When the Austrians returned, in August 1848, Cattaneo fled Milan and took refuge in the canton of Ticino, Switzerland. In 1852 he became a professor of philosophy at the new lyceum of Lugano, where he taught until 1865, and played a decisive role in defining the institution's pedagogy.

He wrote his Storia della Rivoluzione del 1848 (History of the 1848 Revolution), the Archivio triennale delle cose d'Italia (3 vols., 1850–1855), then, early in 1860, he started publishing the Politecnico once more. In 1858, the Grand Council of Ticino awarded Cattaneo an honorary Swiss bourgeoisie.

Whiled exiled in Switzerland, Cattaneo continued to follow the events of Italian unification. He strongly opposed Camillo Benso di Cavour for his unitarian views and for the cession of Nice and Savoy to France in the Treaty of Turin. In 1860, Giuseppe Garibaldi summoned him to Naples to take part in the government of the Neapolitan provinces, but he would not agree to the union with Piedmont without local autonomy. After the establishment of the Kingdom of Italy he was frequently asked to stand for the Chamber of Deputies, but always refused because he could not conscientiously take the oath of allegiance to the monarchy. In 1868 the pressure of friends overcame his resistance, and he agreed to stand, but at the last moment he drew back, still unable to take the oath, and returned to Switzerland. He died on 6 February 1869 in Castagnola, Switzerland.
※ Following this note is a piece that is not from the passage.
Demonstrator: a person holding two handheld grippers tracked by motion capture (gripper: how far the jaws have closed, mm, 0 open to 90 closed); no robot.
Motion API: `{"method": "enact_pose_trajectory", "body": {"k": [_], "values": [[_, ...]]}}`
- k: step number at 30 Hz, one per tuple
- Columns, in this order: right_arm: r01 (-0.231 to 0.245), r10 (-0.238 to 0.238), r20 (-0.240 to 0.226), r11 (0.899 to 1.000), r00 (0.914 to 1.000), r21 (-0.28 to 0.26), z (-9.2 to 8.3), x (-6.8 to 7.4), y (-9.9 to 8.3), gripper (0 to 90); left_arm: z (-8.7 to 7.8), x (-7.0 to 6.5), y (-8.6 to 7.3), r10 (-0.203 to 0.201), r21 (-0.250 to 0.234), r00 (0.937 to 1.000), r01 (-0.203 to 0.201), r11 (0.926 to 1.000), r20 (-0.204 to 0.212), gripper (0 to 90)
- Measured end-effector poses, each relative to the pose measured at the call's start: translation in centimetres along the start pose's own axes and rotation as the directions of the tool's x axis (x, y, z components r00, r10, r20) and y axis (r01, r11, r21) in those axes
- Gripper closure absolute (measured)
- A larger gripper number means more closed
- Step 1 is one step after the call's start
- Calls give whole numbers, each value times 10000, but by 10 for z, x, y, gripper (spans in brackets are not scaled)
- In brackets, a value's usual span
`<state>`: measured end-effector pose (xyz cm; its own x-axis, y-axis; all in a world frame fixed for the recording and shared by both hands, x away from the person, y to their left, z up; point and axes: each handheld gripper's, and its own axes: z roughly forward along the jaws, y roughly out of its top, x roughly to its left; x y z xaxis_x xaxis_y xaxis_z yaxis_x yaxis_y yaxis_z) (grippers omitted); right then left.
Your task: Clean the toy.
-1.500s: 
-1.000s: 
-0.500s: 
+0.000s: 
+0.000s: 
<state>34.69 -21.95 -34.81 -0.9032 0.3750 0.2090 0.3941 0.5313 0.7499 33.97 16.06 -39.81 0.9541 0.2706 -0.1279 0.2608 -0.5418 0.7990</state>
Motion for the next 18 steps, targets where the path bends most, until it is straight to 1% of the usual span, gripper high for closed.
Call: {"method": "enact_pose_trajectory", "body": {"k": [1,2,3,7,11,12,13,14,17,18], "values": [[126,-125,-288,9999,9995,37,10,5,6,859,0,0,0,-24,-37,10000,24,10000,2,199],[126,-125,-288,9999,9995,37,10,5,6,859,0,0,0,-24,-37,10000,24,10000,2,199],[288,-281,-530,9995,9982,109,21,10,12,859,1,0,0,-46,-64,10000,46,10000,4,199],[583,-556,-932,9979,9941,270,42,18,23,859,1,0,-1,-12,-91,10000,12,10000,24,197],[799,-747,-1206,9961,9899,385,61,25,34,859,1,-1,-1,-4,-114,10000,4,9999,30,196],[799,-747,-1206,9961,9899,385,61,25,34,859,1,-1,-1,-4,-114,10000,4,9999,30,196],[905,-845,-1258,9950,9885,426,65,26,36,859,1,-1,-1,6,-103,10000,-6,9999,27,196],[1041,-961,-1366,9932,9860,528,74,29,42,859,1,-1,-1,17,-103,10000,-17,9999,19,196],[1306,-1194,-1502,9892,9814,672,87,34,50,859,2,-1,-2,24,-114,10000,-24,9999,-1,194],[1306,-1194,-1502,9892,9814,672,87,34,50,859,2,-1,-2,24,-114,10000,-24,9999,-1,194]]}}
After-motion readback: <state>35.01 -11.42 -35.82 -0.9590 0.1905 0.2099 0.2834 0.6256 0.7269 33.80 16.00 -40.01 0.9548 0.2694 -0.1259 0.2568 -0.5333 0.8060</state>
As a writer, Cattaneo was learned and brilliant, but some view him as being too bitter a partisan to be judicious, owing to his narrowly republican views. His ideas on local autonomy were wise, but, at a moment when unity was regarded as an absolute requisite, they were deemed inopportune. Gaetano Salvemini considered him one of 19th-century Italy's men of genius along with Giacomo Leopardi, Camillo Benso di Cavour, and Francesco de Sanctis.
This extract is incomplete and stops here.